MIAMI (CBSMiami) — Wearable tech for fitness is a hot trend for humans but new devices hitting the market are meant to monitor man’s best friend.
When Steve Pelletier rescued Jack, the lovable labrador retriever was overweight.
That’s something Steve, who is in the business of canine food and fitness with two wellness websites for dogs, wanted to work on right away.
He put Jack on a diet and exercise regimen, and even outfitted the pooch with a tracker. It collects data about Jack’s daily movement and sends it right to the internet.
“It’s helped us not just check out activity levels, but also monitor things like sleeping patterns and scratching patterns,” said Pelletier.
This new breed of wearable tech devices lets owners keep track of fido’s habits and behavior and alerts them to potential problems.
“Pet owners really want to do right by their pets in terms of their health, they want the best diet, they want the best care. And the wearable technology kind of layers into that mindset,” said Kristen Levine.
Pet industry expert Kristen Levine uses an activity tracker on her dog Chilly, and says many pet parents want to take care of their dogs the same way they take care of themselves.
“I think this will appeal to people who like technology themselves, appreciate the functionality it offers,” said Levine.
That functionality will go beyond activity tracking in some cases, with products designed to monitor heart and respiratory rates, calories burned, temperature and even control food dispensers.
Veterinarian Steven Budsberg of the Association for Pet Obesity Prevention says pet wellness technology can provide owners some insight about their pet’s health, but not necessarily the full picture.
“You can start to get an idea of where they’re moving, for behavioral issues, you know activity levels that may or may not be related to disease process or pain. But they are indirect measures, they don’t tell you exactly what’s going on,” said Dr. Budsberg.
And the professor of animal surgery is not convinced our furry friends need their own wellness trackers.
“I think the risks are simply overwhelming people with information and with data which really is meaningless. People over-diagnosing or overreacting to data about their pet, and vice-versa, under-reacting,” said Dr. Budsberg.
As for Steve, he said the tracker has helped improve Jack’s health, and he is happy about the wearable tech trend spreading to another species.
“We were able to notice that Jack was scratching a lot more than normal and it turns out he had a food allergy. As technology moves from the human body to the pet body, I think that we all ultimately can benefit,” said Pelletier.
If you’re considering an activity tracker to help your dog lose weight, Budsberg points out lifestyle change is important. Simply cutting down on how much your pet eats and increasing activity levels is a low-tech solution he says works.
Pet wellness is serious business, with Americans expected to fork over upwards of $58 billion in 2014 to take care of their animal companions. Some of the new wearable tech for dogs are hitting the market this fall, and they range in price from about $100 to over $300, plus an additional service fee in some cases.

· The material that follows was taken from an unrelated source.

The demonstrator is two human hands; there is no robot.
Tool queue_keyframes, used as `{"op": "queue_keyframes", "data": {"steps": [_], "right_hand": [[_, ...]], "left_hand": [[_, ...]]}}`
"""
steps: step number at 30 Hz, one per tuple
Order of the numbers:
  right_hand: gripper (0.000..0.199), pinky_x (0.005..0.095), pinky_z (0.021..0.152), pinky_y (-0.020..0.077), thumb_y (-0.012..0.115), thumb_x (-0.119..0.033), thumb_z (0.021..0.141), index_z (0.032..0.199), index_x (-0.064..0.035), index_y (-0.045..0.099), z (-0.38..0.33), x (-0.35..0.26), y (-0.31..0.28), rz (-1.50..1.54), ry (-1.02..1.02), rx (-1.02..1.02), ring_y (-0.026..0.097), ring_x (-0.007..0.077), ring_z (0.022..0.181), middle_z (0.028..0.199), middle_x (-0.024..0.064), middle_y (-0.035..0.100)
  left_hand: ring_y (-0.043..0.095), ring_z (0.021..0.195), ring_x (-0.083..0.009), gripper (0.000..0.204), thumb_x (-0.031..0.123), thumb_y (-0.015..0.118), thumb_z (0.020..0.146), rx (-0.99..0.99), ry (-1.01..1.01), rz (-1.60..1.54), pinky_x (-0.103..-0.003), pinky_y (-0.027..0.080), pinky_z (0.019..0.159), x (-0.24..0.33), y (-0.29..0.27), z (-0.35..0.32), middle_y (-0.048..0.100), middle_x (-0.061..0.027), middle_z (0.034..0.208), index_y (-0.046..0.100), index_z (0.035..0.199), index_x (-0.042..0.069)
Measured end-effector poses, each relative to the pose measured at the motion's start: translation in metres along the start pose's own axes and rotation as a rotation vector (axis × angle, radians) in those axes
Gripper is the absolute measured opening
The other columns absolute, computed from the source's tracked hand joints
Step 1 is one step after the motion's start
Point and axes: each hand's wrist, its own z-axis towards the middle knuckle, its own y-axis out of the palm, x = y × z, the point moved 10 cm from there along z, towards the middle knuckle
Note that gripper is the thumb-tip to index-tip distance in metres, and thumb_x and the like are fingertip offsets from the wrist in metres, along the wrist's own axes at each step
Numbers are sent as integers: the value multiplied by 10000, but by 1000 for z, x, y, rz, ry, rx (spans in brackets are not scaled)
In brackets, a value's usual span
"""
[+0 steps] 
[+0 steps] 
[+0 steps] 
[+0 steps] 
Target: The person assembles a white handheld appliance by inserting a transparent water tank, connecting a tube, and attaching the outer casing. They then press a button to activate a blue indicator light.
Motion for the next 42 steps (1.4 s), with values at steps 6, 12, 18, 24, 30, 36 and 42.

Heyrex — (This is the tracker Steve Pelletier uses with his dog Jack) – Available now online — tracks activity, sleeping, scratching — $199
TAGG — Available now online — tracks activity, GPS — $99 + monthly subscription
Whistle — Available now online and available in stores only at PetSmart locations — tracks activity — $129
Otto PetCare Systems — Available now – will track activity, dispense food — $388
Voyce — Should be available online sometime this fall – will track activity, rest, heart rate, respiratory rate, calories burned — $299
Pet Pace — Available now in Florida and Massachusetts and should be available online to everyone sometime this fall – will track activity, sleeping, scratching, heart rate, respiratory rate, temperature, calories burned — $150 + $15 monthly service fee.